### Prompt
With both ends included, transcribe exactly the records below from their first line to the line that contains "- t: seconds".
[Record extracts Boundary: Start]
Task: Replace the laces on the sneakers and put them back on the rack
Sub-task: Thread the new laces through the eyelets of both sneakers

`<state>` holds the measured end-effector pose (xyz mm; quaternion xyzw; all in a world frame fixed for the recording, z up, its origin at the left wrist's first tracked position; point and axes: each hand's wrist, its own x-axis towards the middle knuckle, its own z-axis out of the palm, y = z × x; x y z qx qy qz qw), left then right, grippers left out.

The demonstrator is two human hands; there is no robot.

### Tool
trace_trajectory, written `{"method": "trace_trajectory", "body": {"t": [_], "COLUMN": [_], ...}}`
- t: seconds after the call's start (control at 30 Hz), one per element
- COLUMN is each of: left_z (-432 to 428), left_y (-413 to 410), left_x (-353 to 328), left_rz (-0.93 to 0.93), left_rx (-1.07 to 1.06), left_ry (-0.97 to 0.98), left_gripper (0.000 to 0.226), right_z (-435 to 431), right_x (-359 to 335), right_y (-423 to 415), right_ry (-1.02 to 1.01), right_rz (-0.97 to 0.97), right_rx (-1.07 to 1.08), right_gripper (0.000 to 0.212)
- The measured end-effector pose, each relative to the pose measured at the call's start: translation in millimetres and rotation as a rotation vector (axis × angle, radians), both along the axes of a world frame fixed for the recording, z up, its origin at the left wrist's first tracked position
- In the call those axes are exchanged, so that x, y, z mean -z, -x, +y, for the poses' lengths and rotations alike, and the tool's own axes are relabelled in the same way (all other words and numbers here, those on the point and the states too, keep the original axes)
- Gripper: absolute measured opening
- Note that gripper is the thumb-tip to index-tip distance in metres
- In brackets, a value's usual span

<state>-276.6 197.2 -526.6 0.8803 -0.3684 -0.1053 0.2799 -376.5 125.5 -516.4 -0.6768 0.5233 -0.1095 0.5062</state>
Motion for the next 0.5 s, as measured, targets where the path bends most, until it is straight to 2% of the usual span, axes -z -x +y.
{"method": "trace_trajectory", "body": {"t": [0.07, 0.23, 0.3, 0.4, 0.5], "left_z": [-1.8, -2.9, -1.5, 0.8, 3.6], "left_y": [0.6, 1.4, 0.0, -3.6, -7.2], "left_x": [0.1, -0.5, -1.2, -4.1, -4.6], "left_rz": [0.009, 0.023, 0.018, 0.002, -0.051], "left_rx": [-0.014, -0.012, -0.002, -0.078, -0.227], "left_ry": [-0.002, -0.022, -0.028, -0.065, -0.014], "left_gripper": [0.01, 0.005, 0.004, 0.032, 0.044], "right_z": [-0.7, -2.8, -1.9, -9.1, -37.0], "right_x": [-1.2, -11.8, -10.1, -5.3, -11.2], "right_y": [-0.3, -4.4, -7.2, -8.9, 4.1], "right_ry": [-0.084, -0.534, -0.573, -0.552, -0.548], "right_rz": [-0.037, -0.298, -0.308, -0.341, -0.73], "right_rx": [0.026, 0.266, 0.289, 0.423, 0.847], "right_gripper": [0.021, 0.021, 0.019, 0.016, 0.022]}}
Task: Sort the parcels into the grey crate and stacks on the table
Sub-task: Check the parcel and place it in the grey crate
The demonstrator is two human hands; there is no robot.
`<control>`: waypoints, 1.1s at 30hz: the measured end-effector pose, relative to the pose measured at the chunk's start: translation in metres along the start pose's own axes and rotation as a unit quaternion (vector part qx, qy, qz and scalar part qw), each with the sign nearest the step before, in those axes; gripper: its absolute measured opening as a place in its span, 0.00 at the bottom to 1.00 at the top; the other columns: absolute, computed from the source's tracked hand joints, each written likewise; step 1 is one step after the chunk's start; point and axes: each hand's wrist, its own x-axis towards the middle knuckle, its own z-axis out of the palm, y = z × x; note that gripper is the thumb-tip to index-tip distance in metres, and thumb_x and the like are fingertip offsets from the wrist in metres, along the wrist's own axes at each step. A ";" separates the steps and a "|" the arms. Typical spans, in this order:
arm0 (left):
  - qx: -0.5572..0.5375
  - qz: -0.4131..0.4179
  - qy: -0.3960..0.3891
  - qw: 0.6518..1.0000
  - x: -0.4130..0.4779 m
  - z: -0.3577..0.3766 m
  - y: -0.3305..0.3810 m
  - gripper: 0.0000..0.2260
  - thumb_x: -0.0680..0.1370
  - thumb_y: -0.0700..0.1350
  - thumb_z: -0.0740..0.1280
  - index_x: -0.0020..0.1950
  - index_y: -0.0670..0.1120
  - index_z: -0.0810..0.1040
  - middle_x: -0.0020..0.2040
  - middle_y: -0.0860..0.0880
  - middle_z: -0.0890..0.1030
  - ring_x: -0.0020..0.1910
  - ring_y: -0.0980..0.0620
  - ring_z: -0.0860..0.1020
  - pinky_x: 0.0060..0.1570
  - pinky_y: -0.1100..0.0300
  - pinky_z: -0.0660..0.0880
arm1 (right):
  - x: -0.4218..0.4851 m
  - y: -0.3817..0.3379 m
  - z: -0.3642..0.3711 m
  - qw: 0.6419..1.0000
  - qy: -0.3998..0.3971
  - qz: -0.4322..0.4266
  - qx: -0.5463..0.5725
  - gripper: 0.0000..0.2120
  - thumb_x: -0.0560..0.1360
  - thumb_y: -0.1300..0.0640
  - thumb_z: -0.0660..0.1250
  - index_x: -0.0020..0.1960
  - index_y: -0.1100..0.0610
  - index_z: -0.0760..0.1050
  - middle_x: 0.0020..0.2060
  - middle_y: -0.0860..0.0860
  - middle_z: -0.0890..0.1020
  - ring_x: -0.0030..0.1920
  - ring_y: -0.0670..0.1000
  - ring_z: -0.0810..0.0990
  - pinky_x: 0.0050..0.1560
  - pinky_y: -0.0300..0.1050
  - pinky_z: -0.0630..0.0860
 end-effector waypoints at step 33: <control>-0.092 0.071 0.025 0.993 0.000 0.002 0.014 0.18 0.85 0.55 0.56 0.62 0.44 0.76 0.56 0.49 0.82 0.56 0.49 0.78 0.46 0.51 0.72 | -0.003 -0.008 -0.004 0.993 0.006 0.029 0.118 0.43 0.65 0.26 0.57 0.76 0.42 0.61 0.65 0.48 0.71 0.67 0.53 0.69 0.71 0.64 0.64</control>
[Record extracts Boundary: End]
### Task answer
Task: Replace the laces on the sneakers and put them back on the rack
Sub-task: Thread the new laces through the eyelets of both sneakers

`<state>` holds the measured end-effector pose (xyz mm; quaternion xyzw; all in a world frame fixed for the recording, z up, its origin at the left wrist's first tracked position; point and axes: each hand's wrist, its own x-axis towards the middle knuckle, its own z-axis out of the palm, y = z × x; x y z qx qy qz qw), left then right, grippers left out.

The demonstrator is two human hands; there is no robot.

### Tool
trace_trajectory, written `{"method": "trace_trajectory", "body": {"t": [_], "COLUMN": [_], ...}}`
- t: seconds after the call's start (control at 30 Hz), one per element

No more work remains in this exercise.